_Activity_: Hunt through the lines below for the string "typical" and copy each one that has it.

─── Material shown ───

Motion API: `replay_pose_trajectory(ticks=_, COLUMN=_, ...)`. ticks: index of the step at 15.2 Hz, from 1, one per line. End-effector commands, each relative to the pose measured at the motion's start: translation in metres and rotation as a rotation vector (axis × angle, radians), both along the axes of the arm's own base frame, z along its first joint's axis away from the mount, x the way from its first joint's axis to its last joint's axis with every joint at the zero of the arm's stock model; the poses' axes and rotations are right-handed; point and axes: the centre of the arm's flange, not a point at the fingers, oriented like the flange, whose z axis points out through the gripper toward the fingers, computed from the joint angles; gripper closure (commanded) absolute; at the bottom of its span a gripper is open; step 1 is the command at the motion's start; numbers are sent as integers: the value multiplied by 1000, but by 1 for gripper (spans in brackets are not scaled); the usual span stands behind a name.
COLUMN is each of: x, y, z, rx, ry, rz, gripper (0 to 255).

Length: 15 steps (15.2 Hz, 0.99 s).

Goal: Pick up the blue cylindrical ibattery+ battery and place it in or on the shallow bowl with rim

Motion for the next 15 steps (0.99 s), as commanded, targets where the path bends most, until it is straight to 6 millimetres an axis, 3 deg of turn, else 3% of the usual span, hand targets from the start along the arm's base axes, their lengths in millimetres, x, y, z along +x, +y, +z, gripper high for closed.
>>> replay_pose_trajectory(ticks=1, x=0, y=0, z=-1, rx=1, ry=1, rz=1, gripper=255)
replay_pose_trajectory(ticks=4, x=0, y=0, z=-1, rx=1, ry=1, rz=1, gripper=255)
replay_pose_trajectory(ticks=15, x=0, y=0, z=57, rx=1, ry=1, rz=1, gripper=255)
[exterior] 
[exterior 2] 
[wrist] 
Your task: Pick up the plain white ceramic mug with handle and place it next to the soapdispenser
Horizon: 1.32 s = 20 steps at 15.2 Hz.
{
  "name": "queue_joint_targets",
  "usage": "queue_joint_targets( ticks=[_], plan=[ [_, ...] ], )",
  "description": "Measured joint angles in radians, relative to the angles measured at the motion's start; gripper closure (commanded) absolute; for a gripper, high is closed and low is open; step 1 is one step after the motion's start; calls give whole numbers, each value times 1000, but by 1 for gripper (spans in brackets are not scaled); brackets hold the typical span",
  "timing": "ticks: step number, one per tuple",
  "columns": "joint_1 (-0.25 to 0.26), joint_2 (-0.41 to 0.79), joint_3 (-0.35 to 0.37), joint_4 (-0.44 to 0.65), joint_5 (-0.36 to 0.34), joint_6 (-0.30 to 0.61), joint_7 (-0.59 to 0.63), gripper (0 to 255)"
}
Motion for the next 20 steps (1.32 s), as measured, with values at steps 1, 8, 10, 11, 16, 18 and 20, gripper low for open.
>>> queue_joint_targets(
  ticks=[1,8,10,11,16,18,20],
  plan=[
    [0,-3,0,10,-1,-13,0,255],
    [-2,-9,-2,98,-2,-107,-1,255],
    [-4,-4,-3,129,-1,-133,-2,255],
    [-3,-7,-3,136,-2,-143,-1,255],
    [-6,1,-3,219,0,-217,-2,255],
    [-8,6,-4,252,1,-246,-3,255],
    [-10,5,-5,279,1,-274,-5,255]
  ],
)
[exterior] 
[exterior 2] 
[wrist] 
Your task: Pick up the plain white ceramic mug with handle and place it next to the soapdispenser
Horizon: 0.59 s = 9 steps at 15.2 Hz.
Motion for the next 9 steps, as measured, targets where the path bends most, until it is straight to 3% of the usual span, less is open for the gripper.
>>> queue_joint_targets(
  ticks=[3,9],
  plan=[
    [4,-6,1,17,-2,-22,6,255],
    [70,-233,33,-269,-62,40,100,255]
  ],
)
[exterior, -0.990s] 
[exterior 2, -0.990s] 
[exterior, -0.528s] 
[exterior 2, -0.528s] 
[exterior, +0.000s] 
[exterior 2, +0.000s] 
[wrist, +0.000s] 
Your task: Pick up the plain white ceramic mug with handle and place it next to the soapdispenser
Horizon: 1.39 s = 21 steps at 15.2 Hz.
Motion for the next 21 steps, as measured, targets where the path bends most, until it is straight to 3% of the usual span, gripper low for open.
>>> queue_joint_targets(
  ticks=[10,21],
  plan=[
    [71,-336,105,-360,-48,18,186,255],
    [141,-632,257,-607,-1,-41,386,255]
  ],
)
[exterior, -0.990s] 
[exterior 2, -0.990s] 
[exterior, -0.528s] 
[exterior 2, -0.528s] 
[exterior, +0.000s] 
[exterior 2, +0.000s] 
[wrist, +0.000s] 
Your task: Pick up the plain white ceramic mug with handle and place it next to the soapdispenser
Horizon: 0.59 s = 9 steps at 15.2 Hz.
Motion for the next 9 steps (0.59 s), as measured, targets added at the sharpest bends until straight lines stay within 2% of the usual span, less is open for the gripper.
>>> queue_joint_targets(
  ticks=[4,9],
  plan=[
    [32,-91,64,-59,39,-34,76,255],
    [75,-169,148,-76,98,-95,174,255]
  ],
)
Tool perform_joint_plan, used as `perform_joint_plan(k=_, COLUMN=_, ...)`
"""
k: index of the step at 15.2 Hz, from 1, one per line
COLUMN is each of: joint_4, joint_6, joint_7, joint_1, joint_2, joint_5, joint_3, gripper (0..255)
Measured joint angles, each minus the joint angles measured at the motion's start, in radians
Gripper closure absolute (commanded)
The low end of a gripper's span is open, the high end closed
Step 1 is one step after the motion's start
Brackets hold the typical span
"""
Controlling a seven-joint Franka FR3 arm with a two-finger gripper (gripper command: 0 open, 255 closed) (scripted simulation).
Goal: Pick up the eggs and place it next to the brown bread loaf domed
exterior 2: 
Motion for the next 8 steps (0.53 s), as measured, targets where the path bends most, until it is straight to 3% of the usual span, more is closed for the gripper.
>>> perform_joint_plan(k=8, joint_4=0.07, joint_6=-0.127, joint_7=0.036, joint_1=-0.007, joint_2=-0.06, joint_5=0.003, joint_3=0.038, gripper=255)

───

_Finished task_:
  "description": "Measured joint angles in radians, relative to the angles measured at the motion's start; gripper closure (commanded) absolute; for a gripper, high is closed and low is open; step 1 is one step after the motion's start; calls give whole numbers, each value times 1000, but by 1 for gripper (spans in brackets are not scaled); brackets hold the typical span",
Brackets hold the typical span

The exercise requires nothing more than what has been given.